On a personal level it is hard for some of us to imagine competing in a brutal campaign day in and day out against a former mentor and current friend (how close they are we don’t fully know). But in this case, Rubio is right on the merits, especially considering how different he is from Jeb Bush.
True, they are both from Florida and both favor immigration reform and a strong role for the United States in the world. Beyond that, however, they are very different people with appeals to distinct sorts of voters. Rubio (albeit not as much as Texas Sen. Ted Cruz) would be the choice for those who value ideology over experience, freshness over experience and star power over maturity. For those who think it’s essential about now to have a seasoned executive, want someone comfortable in his own skin and think new is not necessarily better, Bush is the guy.

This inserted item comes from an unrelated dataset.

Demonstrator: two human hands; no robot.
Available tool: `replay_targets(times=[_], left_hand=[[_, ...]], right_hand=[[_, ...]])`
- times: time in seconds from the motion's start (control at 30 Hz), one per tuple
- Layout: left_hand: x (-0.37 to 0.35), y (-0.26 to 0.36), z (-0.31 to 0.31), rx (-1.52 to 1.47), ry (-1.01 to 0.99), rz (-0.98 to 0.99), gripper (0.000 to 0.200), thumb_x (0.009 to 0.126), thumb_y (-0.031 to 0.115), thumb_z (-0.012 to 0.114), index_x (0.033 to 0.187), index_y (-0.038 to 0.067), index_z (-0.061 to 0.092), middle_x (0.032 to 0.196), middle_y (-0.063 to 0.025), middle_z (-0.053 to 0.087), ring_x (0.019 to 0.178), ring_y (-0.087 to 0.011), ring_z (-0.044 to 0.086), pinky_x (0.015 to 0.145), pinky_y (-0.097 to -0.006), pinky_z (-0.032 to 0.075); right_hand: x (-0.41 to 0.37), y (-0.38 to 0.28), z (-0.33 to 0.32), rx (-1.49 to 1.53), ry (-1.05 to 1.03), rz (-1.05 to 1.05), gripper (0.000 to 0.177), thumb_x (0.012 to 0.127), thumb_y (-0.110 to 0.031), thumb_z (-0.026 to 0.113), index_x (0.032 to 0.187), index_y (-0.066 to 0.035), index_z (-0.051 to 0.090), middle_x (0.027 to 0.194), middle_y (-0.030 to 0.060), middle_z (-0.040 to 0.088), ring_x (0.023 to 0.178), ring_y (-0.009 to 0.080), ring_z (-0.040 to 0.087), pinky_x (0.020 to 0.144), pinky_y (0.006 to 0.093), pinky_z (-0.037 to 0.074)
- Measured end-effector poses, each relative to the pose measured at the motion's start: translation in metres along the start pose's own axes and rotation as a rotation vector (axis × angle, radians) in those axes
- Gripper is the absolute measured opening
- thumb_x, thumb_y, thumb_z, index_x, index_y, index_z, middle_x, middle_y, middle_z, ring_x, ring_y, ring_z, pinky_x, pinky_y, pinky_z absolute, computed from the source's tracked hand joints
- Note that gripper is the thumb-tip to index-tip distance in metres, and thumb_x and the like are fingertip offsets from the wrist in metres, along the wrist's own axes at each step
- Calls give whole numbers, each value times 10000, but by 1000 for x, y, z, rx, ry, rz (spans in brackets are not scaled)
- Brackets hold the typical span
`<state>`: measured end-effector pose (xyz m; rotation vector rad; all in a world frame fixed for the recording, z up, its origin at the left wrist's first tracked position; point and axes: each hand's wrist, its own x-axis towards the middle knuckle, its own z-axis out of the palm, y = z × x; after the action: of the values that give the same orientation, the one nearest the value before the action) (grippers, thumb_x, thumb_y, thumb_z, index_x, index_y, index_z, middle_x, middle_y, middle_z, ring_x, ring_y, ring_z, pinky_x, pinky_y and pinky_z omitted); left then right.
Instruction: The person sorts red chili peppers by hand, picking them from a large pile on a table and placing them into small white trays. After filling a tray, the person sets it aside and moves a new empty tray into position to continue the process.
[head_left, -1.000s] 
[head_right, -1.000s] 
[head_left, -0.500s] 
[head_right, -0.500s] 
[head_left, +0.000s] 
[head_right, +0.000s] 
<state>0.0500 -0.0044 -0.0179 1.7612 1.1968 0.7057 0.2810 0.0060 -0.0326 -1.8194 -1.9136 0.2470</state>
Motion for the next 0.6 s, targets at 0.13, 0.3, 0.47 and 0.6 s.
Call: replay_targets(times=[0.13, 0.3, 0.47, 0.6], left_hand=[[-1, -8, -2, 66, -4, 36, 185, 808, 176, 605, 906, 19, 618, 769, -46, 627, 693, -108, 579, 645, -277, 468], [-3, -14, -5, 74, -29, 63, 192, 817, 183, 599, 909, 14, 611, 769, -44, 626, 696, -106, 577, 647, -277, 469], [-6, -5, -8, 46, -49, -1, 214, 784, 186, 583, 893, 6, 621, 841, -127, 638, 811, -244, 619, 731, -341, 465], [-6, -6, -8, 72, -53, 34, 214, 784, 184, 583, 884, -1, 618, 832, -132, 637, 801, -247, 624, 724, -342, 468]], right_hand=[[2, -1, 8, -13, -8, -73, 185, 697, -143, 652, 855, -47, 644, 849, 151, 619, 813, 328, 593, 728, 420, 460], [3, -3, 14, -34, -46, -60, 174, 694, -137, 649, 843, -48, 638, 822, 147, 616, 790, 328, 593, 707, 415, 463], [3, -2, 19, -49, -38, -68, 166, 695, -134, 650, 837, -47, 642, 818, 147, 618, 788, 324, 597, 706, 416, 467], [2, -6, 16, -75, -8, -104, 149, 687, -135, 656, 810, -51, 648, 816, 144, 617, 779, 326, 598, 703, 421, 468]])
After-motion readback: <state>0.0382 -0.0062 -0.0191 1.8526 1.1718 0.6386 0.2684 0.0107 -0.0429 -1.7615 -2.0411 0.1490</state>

Their philosophy of governing (or not governing) also differs. Rubio was among the leaders of the shutdown, refused to vote for the many budget compromises (the Budget Control Act, the fiscal cliff deal, etc.) since he has been elected and just disavowed any belief in global warming. Although right wingers consider him “soft” on immigration, he’s uncompromising on just about everything else. Granted Jeb Bush was an executive and not a senator in the minority, but he did accomplish things as governor on a range of issues. He is intensely more goal-oriented than purity-obligated. His record is conservative, but his rhetoric is far less ideological than those whom he might run against in 2016.

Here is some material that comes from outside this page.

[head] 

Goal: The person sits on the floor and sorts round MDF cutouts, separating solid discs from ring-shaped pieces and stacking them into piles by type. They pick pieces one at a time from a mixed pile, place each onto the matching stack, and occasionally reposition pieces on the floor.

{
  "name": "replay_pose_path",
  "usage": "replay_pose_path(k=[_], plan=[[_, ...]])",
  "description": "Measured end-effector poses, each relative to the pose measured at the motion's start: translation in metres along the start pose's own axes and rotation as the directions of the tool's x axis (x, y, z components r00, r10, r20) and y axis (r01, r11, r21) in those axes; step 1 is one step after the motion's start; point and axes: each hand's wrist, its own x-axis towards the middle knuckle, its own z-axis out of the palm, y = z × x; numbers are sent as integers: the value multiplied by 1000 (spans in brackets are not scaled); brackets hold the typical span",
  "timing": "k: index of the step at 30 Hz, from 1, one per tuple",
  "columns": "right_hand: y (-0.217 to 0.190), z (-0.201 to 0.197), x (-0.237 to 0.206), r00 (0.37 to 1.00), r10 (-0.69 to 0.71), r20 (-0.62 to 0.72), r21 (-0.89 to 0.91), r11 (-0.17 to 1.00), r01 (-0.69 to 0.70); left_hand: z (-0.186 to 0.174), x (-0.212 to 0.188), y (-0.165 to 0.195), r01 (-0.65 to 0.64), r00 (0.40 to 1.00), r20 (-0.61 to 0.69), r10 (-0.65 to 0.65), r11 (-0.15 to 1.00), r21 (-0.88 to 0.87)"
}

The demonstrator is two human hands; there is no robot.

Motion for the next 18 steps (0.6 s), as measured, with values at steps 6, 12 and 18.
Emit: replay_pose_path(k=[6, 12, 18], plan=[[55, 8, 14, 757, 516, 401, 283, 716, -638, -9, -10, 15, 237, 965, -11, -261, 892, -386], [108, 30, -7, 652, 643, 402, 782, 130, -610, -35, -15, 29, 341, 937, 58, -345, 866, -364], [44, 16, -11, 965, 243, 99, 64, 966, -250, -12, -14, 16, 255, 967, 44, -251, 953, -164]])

As for his support, Rubio is a puzzle. To a large degree, he divided and subdivided his base. He came to the Senate styling himself as a Republican Hillary Clinton, hard working and focused on policy. He gave stirring speeches on America’s role in the world. But he then gave a variety of supporters whiplash. The leader on immigration in the Senate went mute when the bill went to the House. The policy wonk bought into the irrational shutdown tactic. The hawk voted with the isolationists against authorization to use force in Syria. In other words, supporters didn’t know what to make of him. Right-wing anti-immigration reformers thought him naïve at best while mainstream Republicans and foreign policy hawks felt he was betraying their interests to go running after the far right. How he’ll run in 2016 is a bit of a mystery.

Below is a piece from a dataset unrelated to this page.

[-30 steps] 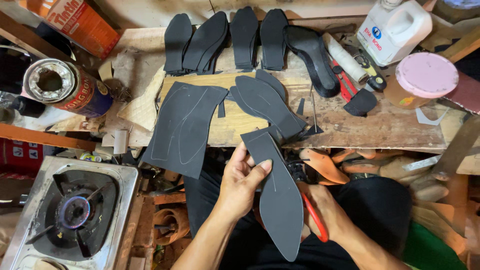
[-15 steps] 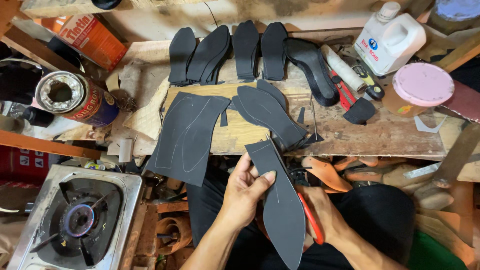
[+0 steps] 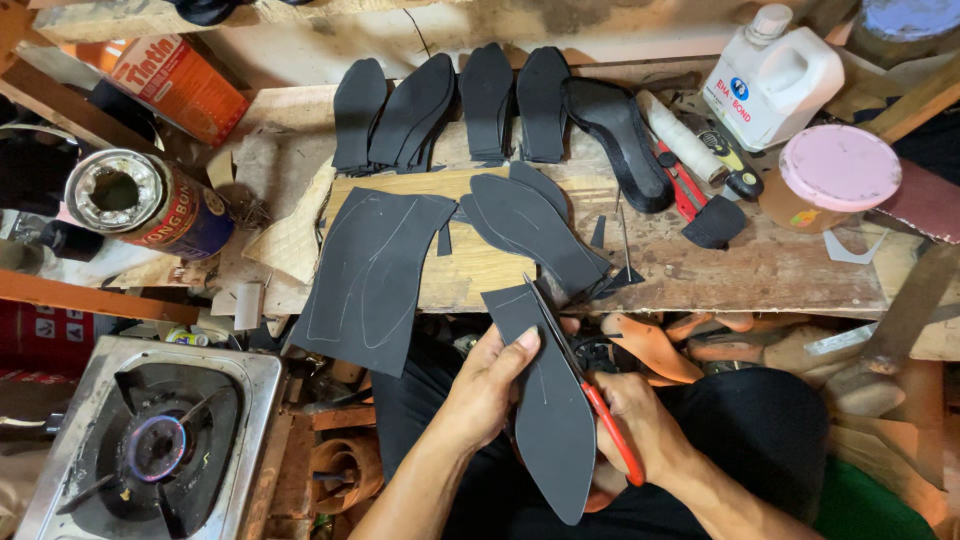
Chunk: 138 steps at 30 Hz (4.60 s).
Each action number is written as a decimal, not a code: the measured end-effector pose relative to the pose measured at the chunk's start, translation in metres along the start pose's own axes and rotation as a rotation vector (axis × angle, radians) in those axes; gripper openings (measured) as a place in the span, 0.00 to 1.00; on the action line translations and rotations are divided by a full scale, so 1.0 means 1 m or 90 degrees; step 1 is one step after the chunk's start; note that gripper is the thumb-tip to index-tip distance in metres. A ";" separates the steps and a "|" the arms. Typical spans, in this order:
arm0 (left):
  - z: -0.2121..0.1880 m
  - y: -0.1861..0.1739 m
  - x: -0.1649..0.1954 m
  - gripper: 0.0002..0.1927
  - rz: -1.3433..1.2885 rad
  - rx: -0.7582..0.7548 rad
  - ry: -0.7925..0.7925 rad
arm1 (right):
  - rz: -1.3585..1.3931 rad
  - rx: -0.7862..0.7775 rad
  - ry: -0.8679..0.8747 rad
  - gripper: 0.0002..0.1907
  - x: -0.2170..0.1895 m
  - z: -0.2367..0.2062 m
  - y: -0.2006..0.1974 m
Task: The person uses red-handled scissors to cut black rubber sheets along white shoe-shaped outlines. They rotate the sheets to follow the curves and trim multiple insoles, placing finished pieces on the workbench.
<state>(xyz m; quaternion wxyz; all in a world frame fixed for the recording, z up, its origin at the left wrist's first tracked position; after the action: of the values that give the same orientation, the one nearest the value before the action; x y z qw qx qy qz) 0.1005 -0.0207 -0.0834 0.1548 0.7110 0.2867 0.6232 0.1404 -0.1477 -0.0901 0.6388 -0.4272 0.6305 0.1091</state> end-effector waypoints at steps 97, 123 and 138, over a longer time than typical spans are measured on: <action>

Jeb Bush, on the other hand, delights in sticking to his positions. He defends his immigration reform stance (which doesn’t include a path to citizenship and is therefore far less generous than Rubio’s plan) and valiantly tries to dispel right-wing myths about the Common Core curriculum. He is who he is, perhaps because at this stage in his career and without elected office to defend he need not turn himself into a pretzel to please others. That, however, may leave him with an uphill climb (not unlike Mitt Romney) when it comes time eventually to unite the party and gain the support of his right flank. (His record in Florida was far more conservative than Romney’s in Massachusetts, so the climb might not be quite so steep.)
In some respects a Bush-Rubio match up would be the GOP version of Hillary Clinton vs. Barack Obama – one runs on experience and practical politics, the other on ideology and inspiration. There is certainly room for both, but it’s not clear Rubio wants to bet his Senate seat (he won’t run for re-election if he goes for the presidency, he says) or Jeb Bush wants to cast aside his private life. If they both do jump in, it will be one of many interesting match-ups.